The sad truth of the college application process is that few students are actually admitted to the school of their dreams. Virtually all applicants receive rejection letters and ultimately end up compromising in one way or another when they matriculate. Thus, inevitably, many students each year are left with the "terrifying" prospect of enrolling in one of their "safety schools."

Ah, the dreaded "safety school." The mere mention of it invokes an obnoxiously onerous reaction in most of our peers, not to mention the fact that the term itself has been the subject of much undeserved stigma.

Now I say undeserved because a safety school is a college/university that you will almost certainly be offered admission to because your test scores, class rank and ECs are well above average when compared to the bulk of said school's applicant pool. More importantly, however, a safety school should be a college/university that you are willing to attend (back me up here, Princeton Review). If you had absolutely no intention of ever enrolling into a school, you shouldn't have applied to it in the first place.

That being said, at this point, short of deciding not to go to college at all, what you can and should do is simply make the best of what you've got. It may be a bit of a cliché, but the truth is that college is really what you make of it. The fact of the matter is that most students, rather than attending the school they thought they loved when they began the application process, end up falling in love with the school they ultimately choose to attend.

And if you have a particularly hard time making it work at your safety school, remember that you can always apply to your dream school as a transfer (unless your dream school happens to be a school like Princeton, which has no transfer admission system in place). But keep an open mind to the perspective of others. Chances are, the very institution you're so reluctant to commit to also happens to be someone else's dream school.

On the other hand, if the sole reason you don't want to go to your safety school is because you think that matriculating there will damage your chances of earning a high salary after graduation in a way that attending your dream school won't, think again. While conventional wisdom holds that your more selective dream school's degree packs more punch, various studies have proven otherwise, the most well-publicized of which having been published by Alan Krueger of Princeton University and Stacy Dale of Mathematical Policy Research in 2011. In it, the pair conclude that students who are rejected by highly selective schools ultimately go on to earn the same average earnings as Ivy League graduates.

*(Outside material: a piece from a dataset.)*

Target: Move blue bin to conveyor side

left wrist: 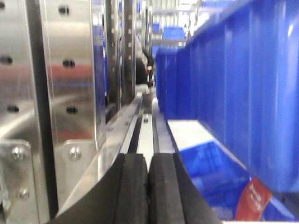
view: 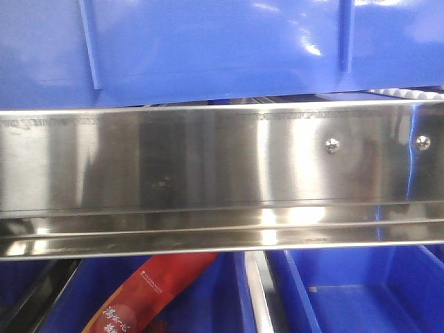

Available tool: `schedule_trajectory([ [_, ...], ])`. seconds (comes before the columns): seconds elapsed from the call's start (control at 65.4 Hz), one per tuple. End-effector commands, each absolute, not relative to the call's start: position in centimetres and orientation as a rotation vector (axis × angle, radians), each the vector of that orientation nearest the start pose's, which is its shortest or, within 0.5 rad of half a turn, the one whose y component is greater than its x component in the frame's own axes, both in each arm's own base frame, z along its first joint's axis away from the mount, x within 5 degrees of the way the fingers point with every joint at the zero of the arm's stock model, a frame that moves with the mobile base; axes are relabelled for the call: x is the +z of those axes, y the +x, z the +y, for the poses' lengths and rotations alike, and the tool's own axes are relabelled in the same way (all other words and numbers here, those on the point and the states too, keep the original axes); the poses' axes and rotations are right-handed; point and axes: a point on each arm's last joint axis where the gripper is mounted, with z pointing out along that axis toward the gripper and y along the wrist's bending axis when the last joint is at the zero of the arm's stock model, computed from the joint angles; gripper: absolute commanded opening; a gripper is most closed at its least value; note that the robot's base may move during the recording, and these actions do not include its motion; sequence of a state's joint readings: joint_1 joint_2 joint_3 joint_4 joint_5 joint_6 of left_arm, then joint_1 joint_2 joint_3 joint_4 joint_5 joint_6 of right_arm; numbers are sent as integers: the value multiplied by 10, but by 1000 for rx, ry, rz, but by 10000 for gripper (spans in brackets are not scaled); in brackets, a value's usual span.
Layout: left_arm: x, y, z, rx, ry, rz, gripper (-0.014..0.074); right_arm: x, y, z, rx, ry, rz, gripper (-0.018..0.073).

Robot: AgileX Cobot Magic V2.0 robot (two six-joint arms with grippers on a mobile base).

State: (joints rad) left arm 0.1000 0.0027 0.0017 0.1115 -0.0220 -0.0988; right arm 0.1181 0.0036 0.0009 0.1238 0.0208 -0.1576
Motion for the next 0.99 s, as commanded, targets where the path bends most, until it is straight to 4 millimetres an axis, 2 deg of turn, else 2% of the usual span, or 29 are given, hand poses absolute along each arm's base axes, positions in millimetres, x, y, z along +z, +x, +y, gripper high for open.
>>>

In an interview with TIME, Krueger asserts that "Students can get a good education at many places. What matters most is what students put into their education -- how seriously they take their studies and how much work they put in. Even if students don't get in, the fact that they are confident enough to apply indicates they are ambitious and hardworking, which are qualities that will help them regardless of where they go to school."

In other words, real-world data shows that it's not the school, but rather the student, that ultimately defines the student and his/her ultimate professional success.

In the end, it's worth keeping in mind that attending your safety school is an opportunity and a privilege, one that 93 percent of the world lacks. It's not, nor is it supposed to be, a punishment. So don't treat it as one. Go out, work hard, have fun, and enjoy college!